“Pacta sunt servanda”, o los pactos están para ser cumplidos. La máxima latina expresa una regla muy clara: los acuerdos que voluntariamente suscriban las partes son ley privada para esas mismas partes. Los contratos sirven justamente para eso: para dotar de una previsibilidad a las interacciones entre dos o más personas cuyos términos hayan sido acordados entre todas ellas. Sin contratos creíbles o bien no interactuaríamos o bien lo haríamos de manera mucho más gravosa para cada uno de los sujetos intervinientes: el vendedor que no confíe en que el comprador vaya a pagarle o bien no venderá su mercancía o bien exigirá un precio mucho más alto; y el prestamista que no espere que el prestatario vaya a devolverle el préstamo o bien no prestará su dinero o bien exigirá tipos de interés mucho más elevados o bien demandará mayores garantías.
En este sentido, la reciente oleada de revisiones judiciales de los contratos hipotecarios —ya sea para reclamar las cláusulas suelo, los sobrecostes por apreciación de moneda extranjera en las multidivisas o los gastos de constitución— sólo contribuye a añadir incertidumbre sobre los acuerdos futuros a los que puedan llegar el banco y los hipotecantes. En la medida en que la entidad financiera no es capaz de anticipar cómo los contratos hipotecarios que suscriba hoy serán alterados mañana por los tribunales alegando motivos espurios, su predisposición a extender créditos en condiciones ventajosas para los deudores se verá irremediablemente afectada en un sentido negativo.
Por consiguiente, los tribunales están socavando en la actualidad la credibilidad general de los contratos hipotecarios para beneficiar a quienes se hipotecaron en el pasado en perjuicio de quienes desearán hipotecarse en el futuro. Acaso ahora mismo, en un contexto de tipos de interés en mínimos históricos, unas molestias y cargas financieras adicionales no parezcan una amenaza excesivamente onerosa: pero cuando en el futuro las tasas reputen y, además, los bancos empeoren las condiciones de concesión de hipotecas (por ejemplo, con diferenciales mucho más altos sobre el Euribor, con la petición de mayores entradas o con la contratación de seguros adicionales), entonces muchas personas se verán artificialmente privadas del acceso a la vivienda como consecuencia de la actual erosión de la credibilidad contractual.
Pero, además, existe otro colectivo social potencialmente perjudicado por esta marabunta de populismo judicial: los contribuyentes.
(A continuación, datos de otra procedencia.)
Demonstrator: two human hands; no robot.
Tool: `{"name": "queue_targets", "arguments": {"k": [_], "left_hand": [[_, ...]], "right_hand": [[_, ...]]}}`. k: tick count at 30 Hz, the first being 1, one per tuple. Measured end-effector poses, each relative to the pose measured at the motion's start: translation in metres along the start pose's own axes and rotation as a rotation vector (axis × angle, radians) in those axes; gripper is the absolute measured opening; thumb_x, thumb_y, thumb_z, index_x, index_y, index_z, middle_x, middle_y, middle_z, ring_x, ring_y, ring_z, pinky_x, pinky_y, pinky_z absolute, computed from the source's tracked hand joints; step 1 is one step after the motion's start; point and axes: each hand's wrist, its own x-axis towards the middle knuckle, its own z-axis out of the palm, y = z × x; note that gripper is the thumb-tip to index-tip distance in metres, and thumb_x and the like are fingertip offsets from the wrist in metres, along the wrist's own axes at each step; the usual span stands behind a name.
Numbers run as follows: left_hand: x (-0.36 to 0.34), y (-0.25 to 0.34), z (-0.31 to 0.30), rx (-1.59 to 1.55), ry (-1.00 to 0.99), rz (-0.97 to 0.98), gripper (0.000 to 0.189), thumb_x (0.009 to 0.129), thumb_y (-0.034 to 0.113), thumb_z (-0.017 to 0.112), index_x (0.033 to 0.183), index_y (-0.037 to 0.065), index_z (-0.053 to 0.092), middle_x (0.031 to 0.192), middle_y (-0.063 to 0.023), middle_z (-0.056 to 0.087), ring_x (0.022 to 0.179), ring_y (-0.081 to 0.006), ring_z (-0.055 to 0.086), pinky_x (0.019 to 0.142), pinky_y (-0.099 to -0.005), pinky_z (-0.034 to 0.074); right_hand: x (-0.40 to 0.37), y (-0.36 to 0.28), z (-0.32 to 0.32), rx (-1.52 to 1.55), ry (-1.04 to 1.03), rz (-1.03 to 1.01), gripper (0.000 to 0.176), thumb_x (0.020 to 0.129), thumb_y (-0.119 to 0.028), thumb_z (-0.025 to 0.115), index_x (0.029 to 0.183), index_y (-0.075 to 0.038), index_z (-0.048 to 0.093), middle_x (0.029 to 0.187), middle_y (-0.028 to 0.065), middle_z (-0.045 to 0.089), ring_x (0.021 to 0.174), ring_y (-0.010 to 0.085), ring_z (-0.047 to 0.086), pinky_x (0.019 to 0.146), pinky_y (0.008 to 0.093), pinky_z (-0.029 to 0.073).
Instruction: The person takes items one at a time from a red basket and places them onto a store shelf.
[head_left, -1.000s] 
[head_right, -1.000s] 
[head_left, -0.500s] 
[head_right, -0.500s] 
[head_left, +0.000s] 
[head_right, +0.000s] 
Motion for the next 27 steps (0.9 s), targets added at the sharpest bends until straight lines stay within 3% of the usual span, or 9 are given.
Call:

Por un lado, todas aquellas pérdidas extraordinarias que sean soportadas por entidades nacionalizadas (Bankia y Banco Mare Nostrum) o por los Esquemas de Protección de Activos de entidades rescatadas se repercutirán sobre el bolsillo de los españoles; por otro, según el volumen del agujero financiero que termine siendo generado por los tribunales con sus recientes sentencias, podría llegar a plantearse la necesidad de nuevas inyecciones de capital público a ciertos bancos afectados.
No, los tribunales no están para reescribir retroactivamente las estipulaciones contractuales que fueron acordadas en su momento por acreedor y por deudor, sino para garantizar su cumplimiento y ejecución. Es verdad que algunos contratos pueden verse afectados por vicios en su formalización y que, en tal caso, deberían ser total o parcialmente anulados: pero de ahí no se puede dar el salto a una causa general contra las hipotecas constituidas durante los años de la burbuja con el propósito político —que no judicial— de redistribuir los costes de la crisis hacia la banca. Y es que, por desgracia, quienes terminarán pagando tal imprudencia no serán los bancos, sino los hipotecantes y los contribuyentes de mañana.